My favorite conservative, David Brooks, wrote yet another column about the upside down state of moral discourse in the USA at this moment in time. At the heart of today's work is this insight:
Many people today find it easy to use the vocabulary of enterepeneurism, whether they are in business or social entrepreneurs. This is a utilitarian vocabulary. How can I serve the greatest number? How can I most productively apply my talents to the problems of the world? It's about resource allocation. People are less good at using the vocabulary of moral evaluation, which is less about what sort of career path you choose than what sort of person you are... (All around me) I see young people with deep moral yearnings. But they tend to convert moral questions into resource allocation questions; questions about how to be into questions of what to do. (check it out @ http://www.nytimes.com/2012/05/25/opinion/brooks-the-service-patch.html?)_r=1&ref=davidbrooks
As I've noted before, when the only working metaphor of a culture is the market place - and the only tool for evaluation is the bottom line - is it any wonder that our best and brightest no longer have a moral vocabulary? What's more, given the public track record of our religious institutions - Catholic, Protestant, Jewish and Muslim - it is no wonder that our youth are not learning their moral vocabulary from our spiritual traditions. In a highly publicized survey conducted by Georgetown University's Center for Religion, Peace and World Affairs it was reported that: while 76% of millenials (young people between the ages of 18-24) believe that Christianity has good values and moral principles, a staggering 62% of these same people find Christianity harsh and judgmental - and have left their churches in droves. And 64% of these spiritual but no longer religious millenials cite the church's attitude and teaching towards the LGBTQ community as proof!
Mary Catherine Bateson, writing in her new book, Composing a Further Life, says that in general "conversations and dialogues between (differing) communities are hindered by the fact that members (of these communities) describe their own faith in terms of ideal norms within the community while outsiders characterize them with negative examples of actual behavior in the past or present. Thus, Christian have mounted crusades and have sometimes owned slaves, Jews have sometimes been moneylenders, Muslims have sometimes been terrorists and so on and on." Given this huge divide, it is clear that old Feurbach was right: you ARE what you eat!
Brooks concludes:
It is worth noting that you can devote your life to community service and be a total schmuck. You can also spend your life on Wall Street and be a hero. Understanding heroism and schmuckdom requires fewer Excel spreadsheets and more Dostoevsky and the Book of Job.
What Brooks doesn't address, however, is how this shift in the conversation towards moral vocabulary takes place. And from my perspective of doing ministry for 30 years in the local church, I've come to two conclusions:
+ First, in 2012 we are starting from scratch. Not only have we lost touch with our historic moral vocabulary, but we now have 3-4 generations who don't know the time tested stories of ethical exploration. Not only haven't they read or heard of Job, they don't know the 10 Commandments.

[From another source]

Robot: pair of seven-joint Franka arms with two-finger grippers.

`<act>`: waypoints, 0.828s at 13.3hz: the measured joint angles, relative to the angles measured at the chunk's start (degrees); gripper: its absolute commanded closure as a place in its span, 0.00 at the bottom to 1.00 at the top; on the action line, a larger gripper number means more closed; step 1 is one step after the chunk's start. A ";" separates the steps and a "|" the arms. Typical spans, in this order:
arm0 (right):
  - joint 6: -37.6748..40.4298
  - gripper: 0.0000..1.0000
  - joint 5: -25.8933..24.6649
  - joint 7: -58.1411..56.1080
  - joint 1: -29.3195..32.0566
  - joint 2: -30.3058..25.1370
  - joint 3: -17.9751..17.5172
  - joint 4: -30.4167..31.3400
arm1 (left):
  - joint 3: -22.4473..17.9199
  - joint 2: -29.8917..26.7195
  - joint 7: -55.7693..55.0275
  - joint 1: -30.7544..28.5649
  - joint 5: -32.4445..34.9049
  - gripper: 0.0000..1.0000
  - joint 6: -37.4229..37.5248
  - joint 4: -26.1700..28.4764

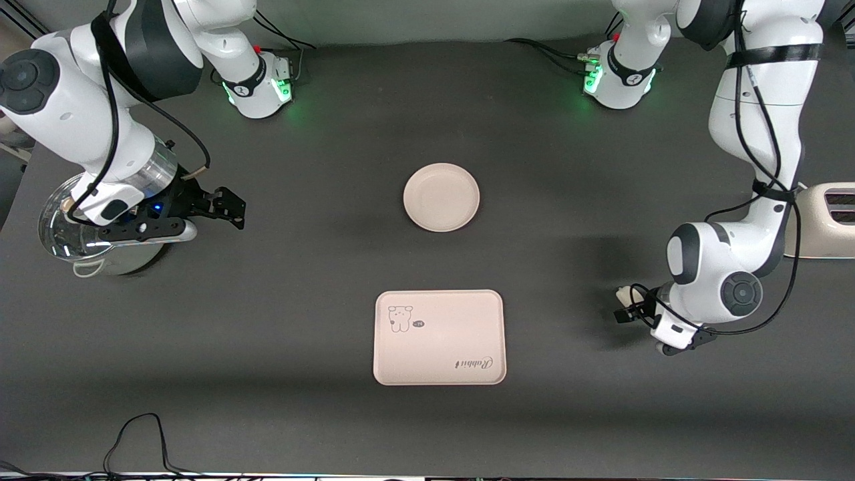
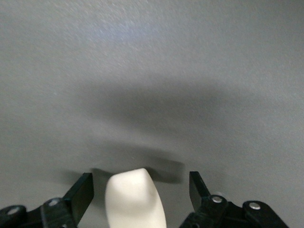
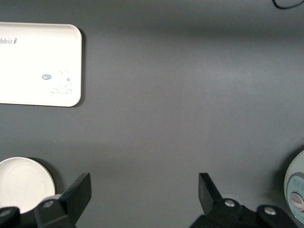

They may have gone through the DARE program in school, but they haven't talked about the Golden Rule, the Sermon on the Mount or the 23rd Psalm around the dinner table. So, we are at ground zero and have to start again. (Hmmmm, no wonder I love those post-apocalyptic movies, yes?) Now you can piss and moan about this, or, you can say like Meister Eckhart: "Reality is the will of God - it can always be better - but you have to start with what is real."
+ Second, while the old stories are essential, old school shame and guilt no longer cuts it (if it ever did!) Not only will the old judgments drive our young families away (see the millenial survey from Georgetown above) but they will guarantee that another generation becomes deaf, dumb and blind to the ethical wisdom and moral vocabulary of our various spiritual traditions. I've seen it happen over and over: a hate and fear filled preacher like Worley gets public notoriety for a few days and more young people run away from the insights of religion. More than ever, I sense that faith communities are being called to do "family moral education" rather than incidental Sunday School as an alternative to the status quo. Let's face it: 45 minutes every other week does NOT create a moral foundation to deal with the hard ethical realities of this (or any other) generation. We need something deeper. More real. And certainly more bold that what is currently taking place in most of our congregations.
And this is, perhaps, the real upside down moment: faith communities are being given a new chance to reclaim our moral vocabularies if we are willing to seize the moment. In an era Parker Palmer calls "the politics of the broken hearted," we can begin to show what an alternative to greed and the bottom line looks like. We can begin to retrain young families in the time-tested stories of ethical development. And even do so in an environment of encouragement, hope, joy and moral integrity. (Carrie Newcomer models this commitment in her sweet song, "I'll Go Too.")
To seize this moment with tenderness and patience is the challenge - even the patience of Job.